* Exercise description *
Go through the data below and return each line where the string "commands" occurs.

* Data provided *
━━━━━━

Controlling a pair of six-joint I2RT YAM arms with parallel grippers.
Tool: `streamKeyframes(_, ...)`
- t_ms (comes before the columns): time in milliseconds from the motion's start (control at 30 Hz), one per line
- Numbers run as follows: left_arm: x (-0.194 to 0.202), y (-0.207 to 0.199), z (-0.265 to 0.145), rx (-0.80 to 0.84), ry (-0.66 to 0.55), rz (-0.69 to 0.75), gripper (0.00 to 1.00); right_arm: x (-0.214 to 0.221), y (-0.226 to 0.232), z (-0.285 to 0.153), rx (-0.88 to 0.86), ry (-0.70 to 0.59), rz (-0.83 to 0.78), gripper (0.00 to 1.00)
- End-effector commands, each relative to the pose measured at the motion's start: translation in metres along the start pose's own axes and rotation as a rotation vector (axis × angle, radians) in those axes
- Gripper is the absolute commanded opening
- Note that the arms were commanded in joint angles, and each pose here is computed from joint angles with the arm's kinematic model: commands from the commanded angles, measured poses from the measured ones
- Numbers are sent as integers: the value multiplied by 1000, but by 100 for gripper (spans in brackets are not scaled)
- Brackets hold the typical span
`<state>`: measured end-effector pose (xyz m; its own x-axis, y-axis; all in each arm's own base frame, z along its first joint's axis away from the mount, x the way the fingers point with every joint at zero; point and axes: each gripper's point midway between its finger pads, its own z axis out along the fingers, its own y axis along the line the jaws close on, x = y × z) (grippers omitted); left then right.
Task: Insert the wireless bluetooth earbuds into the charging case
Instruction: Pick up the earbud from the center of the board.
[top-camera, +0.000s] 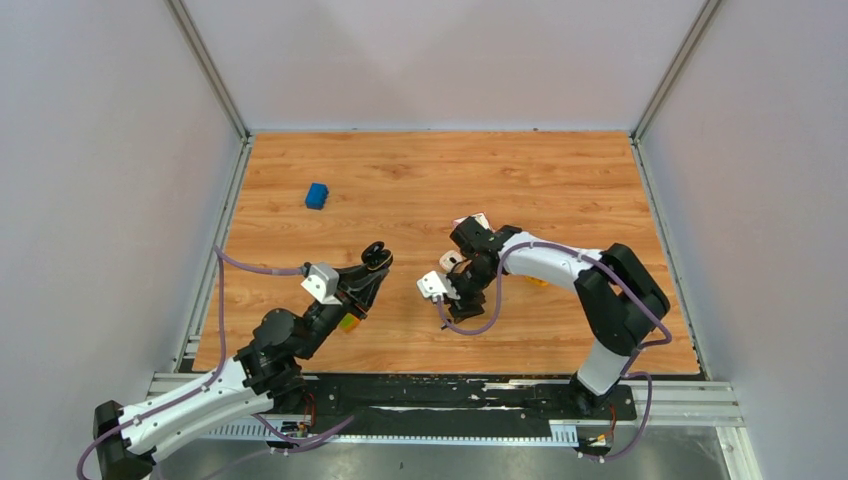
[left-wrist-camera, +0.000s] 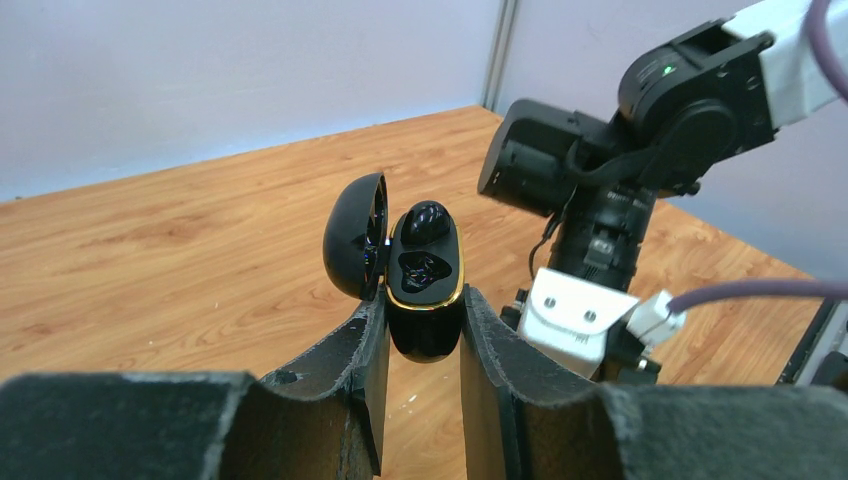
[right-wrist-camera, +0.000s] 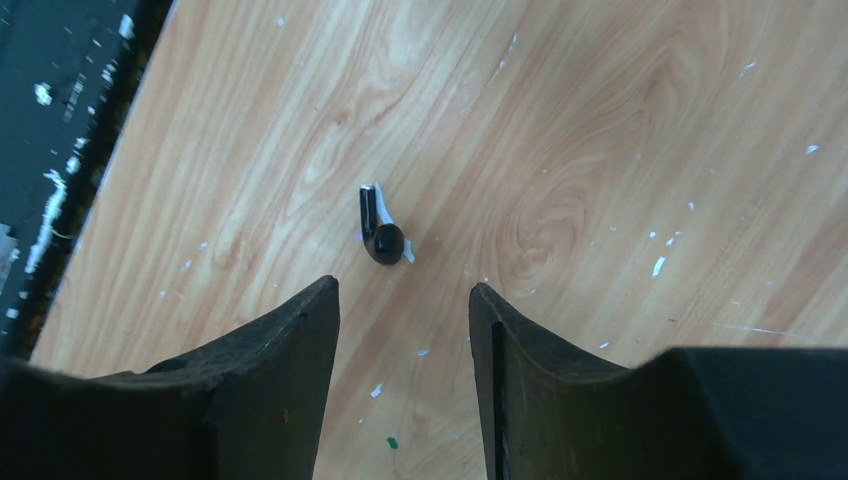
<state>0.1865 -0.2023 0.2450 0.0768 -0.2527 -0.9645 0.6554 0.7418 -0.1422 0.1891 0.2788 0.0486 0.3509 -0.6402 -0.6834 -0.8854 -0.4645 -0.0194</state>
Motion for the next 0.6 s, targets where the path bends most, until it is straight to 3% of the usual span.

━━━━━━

* Answer to this exercise *
- End-effector commands, each relative to the pose measured at the motion's start: translation in metres along the start pose's own axes and rotation as a rotation vector (axis × angle, radians) in those axes
- Note that the arms were commanded in joint angles, and each pose here is computed from joint angles with the arm's kinematic model: commands from the commanded angles, measured poses from the measured ones

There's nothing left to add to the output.